--- Your task ---
A faithful copy without images is required: write out all the records exactly.
-- Input data follows --
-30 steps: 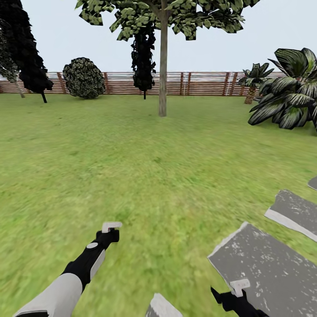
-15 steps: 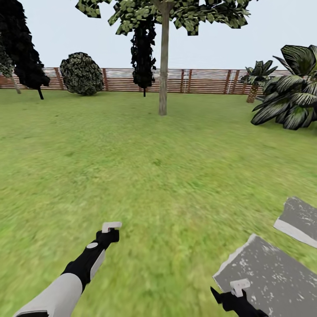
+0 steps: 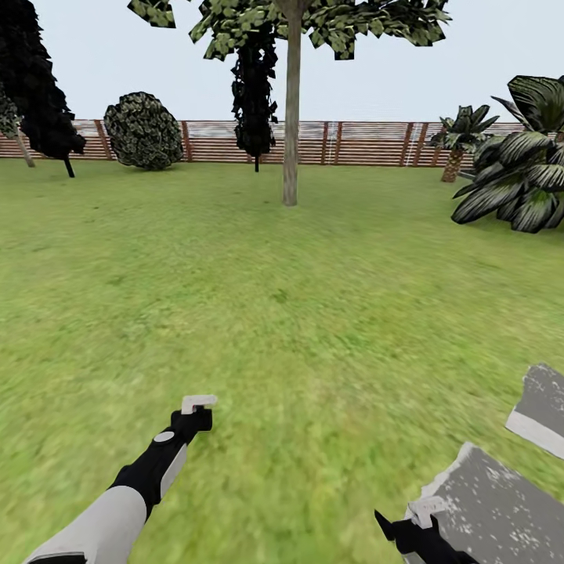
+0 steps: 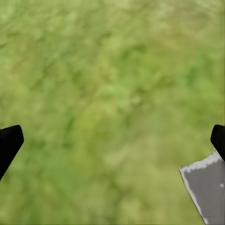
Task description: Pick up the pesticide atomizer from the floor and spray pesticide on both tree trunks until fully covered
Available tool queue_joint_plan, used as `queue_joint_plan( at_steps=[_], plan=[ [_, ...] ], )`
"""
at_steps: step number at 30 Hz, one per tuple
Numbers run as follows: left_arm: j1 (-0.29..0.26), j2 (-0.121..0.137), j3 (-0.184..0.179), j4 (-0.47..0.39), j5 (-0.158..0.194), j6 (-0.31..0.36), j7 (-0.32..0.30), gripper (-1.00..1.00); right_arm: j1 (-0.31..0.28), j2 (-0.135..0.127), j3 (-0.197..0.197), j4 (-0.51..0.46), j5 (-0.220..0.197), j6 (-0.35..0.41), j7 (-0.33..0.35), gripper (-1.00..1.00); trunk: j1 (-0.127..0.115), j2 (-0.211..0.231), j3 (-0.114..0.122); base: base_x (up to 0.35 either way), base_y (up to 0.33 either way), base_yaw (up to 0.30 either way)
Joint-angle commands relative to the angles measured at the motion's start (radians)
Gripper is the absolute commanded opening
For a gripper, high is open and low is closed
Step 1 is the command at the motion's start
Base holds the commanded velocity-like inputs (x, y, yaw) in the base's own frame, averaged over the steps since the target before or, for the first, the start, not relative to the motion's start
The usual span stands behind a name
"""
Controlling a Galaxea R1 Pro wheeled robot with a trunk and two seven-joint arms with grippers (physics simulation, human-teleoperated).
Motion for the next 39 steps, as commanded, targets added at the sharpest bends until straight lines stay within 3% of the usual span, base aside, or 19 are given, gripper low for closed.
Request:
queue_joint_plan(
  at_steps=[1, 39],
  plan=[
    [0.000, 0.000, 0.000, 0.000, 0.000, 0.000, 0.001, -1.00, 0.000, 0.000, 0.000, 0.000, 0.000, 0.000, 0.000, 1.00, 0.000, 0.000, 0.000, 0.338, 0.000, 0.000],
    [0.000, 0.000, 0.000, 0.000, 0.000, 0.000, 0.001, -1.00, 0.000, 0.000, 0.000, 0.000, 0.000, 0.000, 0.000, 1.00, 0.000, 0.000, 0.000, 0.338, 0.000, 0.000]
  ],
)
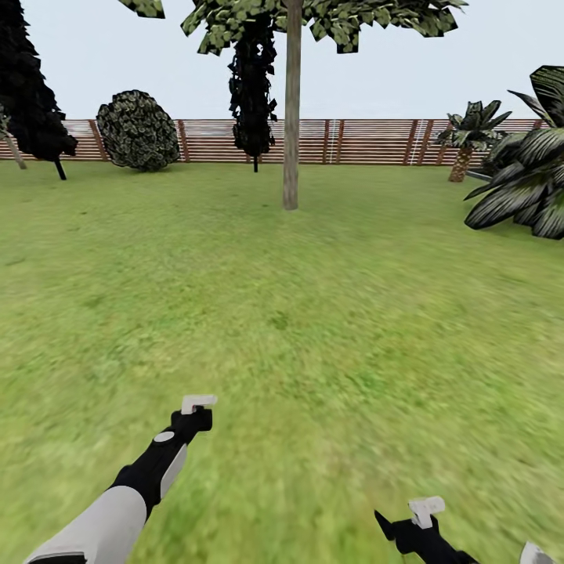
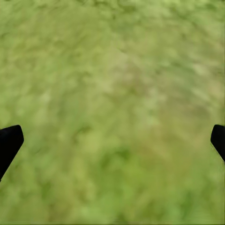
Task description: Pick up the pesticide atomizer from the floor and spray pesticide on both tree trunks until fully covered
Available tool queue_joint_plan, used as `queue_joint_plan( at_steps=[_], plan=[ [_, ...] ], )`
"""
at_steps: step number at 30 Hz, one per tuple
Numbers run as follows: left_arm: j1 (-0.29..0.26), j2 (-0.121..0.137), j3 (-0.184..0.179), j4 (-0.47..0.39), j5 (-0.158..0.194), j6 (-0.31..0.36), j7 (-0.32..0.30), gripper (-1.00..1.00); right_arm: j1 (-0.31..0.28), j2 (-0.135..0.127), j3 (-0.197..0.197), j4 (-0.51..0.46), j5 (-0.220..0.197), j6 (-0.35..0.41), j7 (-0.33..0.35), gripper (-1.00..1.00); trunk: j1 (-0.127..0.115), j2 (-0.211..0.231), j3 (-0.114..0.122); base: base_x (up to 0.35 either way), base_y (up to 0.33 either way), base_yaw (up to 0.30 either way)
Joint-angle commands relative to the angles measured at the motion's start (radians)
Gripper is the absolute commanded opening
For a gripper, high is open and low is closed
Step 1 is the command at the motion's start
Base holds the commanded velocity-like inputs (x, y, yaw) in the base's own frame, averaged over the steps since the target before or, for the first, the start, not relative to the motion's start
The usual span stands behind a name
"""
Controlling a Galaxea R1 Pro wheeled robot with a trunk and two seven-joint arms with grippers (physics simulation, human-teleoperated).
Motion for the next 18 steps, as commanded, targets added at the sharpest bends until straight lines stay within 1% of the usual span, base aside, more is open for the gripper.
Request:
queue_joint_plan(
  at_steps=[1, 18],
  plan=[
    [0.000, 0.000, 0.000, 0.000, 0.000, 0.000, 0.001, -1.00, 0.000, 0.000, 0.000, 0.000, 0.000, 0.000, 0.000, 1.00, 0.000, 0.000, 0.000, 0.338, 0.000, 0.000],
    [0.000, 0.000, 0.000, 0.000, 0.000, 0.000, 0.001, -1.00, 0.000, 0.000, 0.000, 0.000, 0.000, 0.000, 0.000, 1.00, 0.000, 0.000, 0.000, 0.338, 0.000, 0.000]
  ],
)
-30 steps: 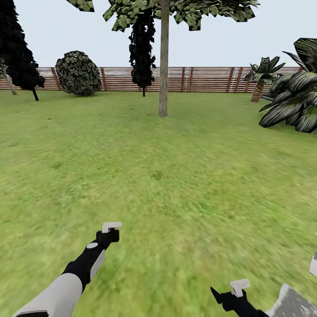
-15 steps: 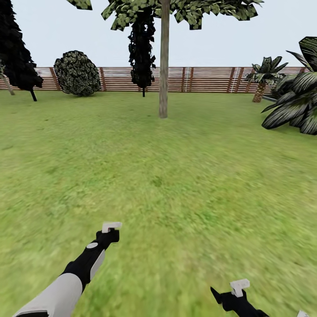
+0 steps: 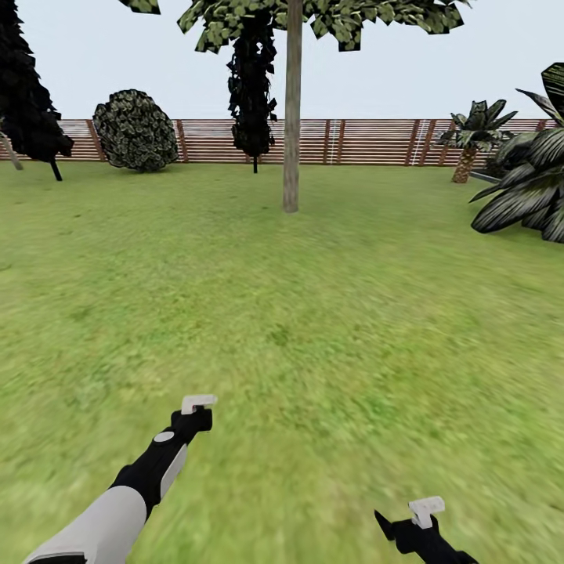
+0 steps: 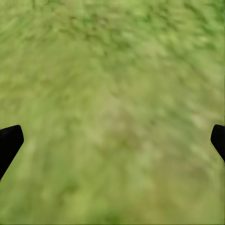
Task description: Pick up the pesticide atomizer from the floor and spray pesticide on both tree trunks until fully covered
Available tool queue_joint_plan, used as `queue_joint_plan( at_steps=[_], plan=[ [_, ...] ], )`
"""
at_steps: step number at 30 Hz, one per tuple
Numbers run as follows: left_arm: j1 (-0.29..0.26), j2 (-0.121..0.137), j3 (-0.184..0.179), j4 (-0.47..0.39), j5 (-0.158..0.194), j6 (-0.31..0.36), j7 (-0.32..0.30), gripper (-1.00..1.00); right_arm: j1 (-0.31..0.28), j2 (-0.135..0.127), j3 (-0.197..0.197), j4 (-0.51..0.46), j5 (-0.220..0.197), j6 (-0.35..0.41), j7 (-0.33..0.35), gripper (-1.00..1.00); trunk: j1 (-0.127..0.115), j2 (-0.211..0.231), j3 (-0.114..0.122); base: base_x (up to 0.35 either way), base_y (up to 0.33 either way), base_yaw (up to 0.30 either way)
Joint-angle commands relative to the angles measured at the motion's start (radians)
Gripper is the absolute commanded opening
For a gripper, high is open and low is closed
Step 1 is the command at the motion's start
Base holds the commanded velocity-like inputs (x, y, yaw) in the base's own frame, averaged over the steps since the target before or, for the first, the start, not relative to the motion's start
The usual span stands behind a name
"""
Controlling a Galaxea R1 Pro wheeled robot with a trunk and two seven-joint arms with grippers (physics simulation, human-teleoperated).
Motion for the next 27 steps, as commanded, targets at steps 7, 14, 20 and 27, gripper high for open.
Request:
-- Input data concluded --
--- Task response ---
-30 steps: 
-15 steps: 
+0 steps: 
+0 steps: 
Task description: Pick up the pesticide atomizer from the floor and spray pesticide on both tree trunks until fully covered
Available tool queue_joint_plan, used as `queue_joint_plan( at_steps=[_], plan=[ [_, ...] ], )`
"""
at_steps: step number at 30 Hz, one per tuple
Numbers run as follows: left_arm: j1 (-0.29..0.26), j2 (-0.121..0.137), j3 (-0.184..0.179), j4 (-0.47..0.39), j5 (-0.158..0.194), j6 (-0.31..0.36), j7 (-0.32..0.30), gripper (-1.00..1.00); right_arm: j1 (-0.31..0.28), j2 (-0.135..0.127), j3 (-0.197..0.197), j4 (-0.51..0.46), j5 (-0.220..0.197), j6 (-0.35..0.41), j7 (-0.33..0.35), gripper (-1.00..1.00); trunk: j1 (-0.127..0.115), j2 (-0.211..0.231), j3 (-0.114..0.122); base: base_x (up to 0.35 either way), base_y (up to 0.33 either way), base_yaw (up to 0.30 either way)
Joint-angle commands relative to the angles measured at the motion's start (radians)
Gripper is the absolute commanded opening
For a gripper, high is open and low is closed
Step 1 is the command at the motion's start
Base holds the commanded velocity-like inputs (x, y, yaw) in the base's own frame, averaged over the steps since the target before or, for the first, the start, not relative to the motion's start
The usual span stands behind a name
"""
Controlling a Galaxea R1 Pro wheeled robot with a trunk and two seven-joint arms with grippers (physics simulation, human-teleoperated).
Motion for the next 39 steps, as commanded, targets added at the sharpest bends until straight lines stay within 3% of the usual span, base aside, or 19 are given, gripper low for closed.
Request:
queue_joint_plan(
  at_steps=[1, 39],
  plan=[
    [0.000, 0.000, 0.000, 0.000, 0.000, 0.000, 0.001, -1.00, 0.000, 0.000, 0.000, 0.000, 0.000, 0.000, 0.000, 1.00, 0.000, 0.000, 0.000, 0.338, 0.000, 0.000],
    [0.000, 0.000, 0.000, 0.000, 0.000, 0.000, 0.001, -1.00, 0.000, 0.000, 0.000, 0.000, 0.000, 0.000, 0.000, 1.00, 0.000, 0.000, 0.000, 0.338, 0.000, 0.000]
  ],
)
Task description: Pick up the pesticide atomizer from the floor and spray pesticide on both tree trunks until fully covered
Available tool queue_joint_plan, used as `queue_joint_plan( at_steps=[_], plan=[ [_, ...] ], )`
"""
at_steps: step number at 30 Hz, one per tuple
Numbers run as follows: left_arm: j1 (-0.29..0.26), j2 (-0.121..0.137), j3 (-0.184..0.179), j4 (-0.47..0.39), j5 (-0.158..0.194), j6 (-0.31..0.36), j7 (-0.32..0.30), gripper (-1.00..1.00); right_arm: j1 (-0.31..0.28), j2 (-0.135..0.127), j3 (-0.197..0.197), j4 (-0.51..0.46), j5 (-0.220..0.197), j6 (-0.35..0.41), j7 (-0.33..0.35), gripper (-1.00..1.00); trunk: j1 (-0.127..0.115), j2 (-0.211..0.231), j3 (-0.114..0.122); base: base_x (up to 0.35 either way), base_y (up to 0.33 either way), base_yaw (up to 0.30 either way)
Joint-angle commands relative to the angles measured at the motion's start (radians)
Gripper is the absolute commanded opening
For a gripper, high is open and low is closed
Step 1 is the command at the motion's start
Base holds the commanded velocity-like inputs (x, y, yaw) in the base's own frame, averaged over the steps since the target before or, for the first, the start, not relative to the motion's start
The usual span stands behind a name
"""
Controlling a Galaxea R1 Pro wheeled robot with a trunk and two seven-joint arms with grippers (physics simulation, human-teleoperated).
Motion for the next 18 steps, as commanded, targets added at the sharpest bends until straight lines stay within 1% of the usual span, base aside, more is open for the gripper.
Request:
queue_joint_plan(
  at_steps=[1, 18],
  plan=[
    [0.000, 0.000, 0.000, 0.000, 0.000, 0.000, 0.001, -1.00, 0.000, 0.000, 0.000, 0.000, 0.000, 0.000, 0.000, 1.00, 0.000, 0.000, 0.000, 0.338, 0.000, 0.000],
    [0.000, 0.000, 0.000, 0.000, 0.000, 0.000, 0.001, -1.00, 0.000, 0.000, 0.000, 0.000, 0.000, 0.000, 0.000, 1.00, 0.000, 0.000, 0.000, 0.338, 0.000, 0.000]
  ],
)
-30 steps: 
-15 steps: 
+0 steps: 
+0 steps: 
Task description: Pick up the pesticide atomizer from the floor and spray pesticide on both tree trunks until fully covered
Available tool queue_joint_plan, used as `queue_joint_plan( at_steps=[_], plan=[ [_, ...] ], )`
"""
at_steps: step number at 30 Hz, one per tuple
Numbers run as follows: left_arm: j1 (-0.29..0.26), j2 (-0.121..0.137), j3 (-0.184..0.179), j4 (-0.47..0.39), j5 (-0.158..0.194), j6 (-0.31..0.36), j7 (-0.32..0.30), gripper (-1.00..1.00); right_arm: j1 (-0.31..0.28), j2 (-0.135..0.127), j3 (-0.197..0.197), j4 (-0.51..0.46), j5 (-0.220..0.197), j6 (-0.35..0.41), j7 (-0.33..0.35), gripper (-1.00..1.00); trunk: j1 (-0.127..0.115), j2 (-0.211..0.231), j3 (-0.114..0.122); base: base_x (up to 0.35 either way), base_y (up to 0.33 either way), base_yaw (up to 0.30 either way)
Joint-angle commands relative to the angles measured at the motion's start (radians)
Gripper is the absolute commanded opening
For a gripper, high is open and low is closed
Step 1 is the command at the motion's start
Base holds the commanded velocity-like inputs (x, y, yaw) in the base's own frame, averaged over the steps since the target before or, for the first, the start, not relative to the motion's start
The usual span stands behind a name
"""
Controlling a Galaxea R1 Pro wheeled robot with a trunk and two seven-joint arms with grippers (physics simulation, human-teleoperated).
Motion for the next 27 steps, as commanded, targets at steps 7, 14, 20 and 27, gripper high for open.
Request:

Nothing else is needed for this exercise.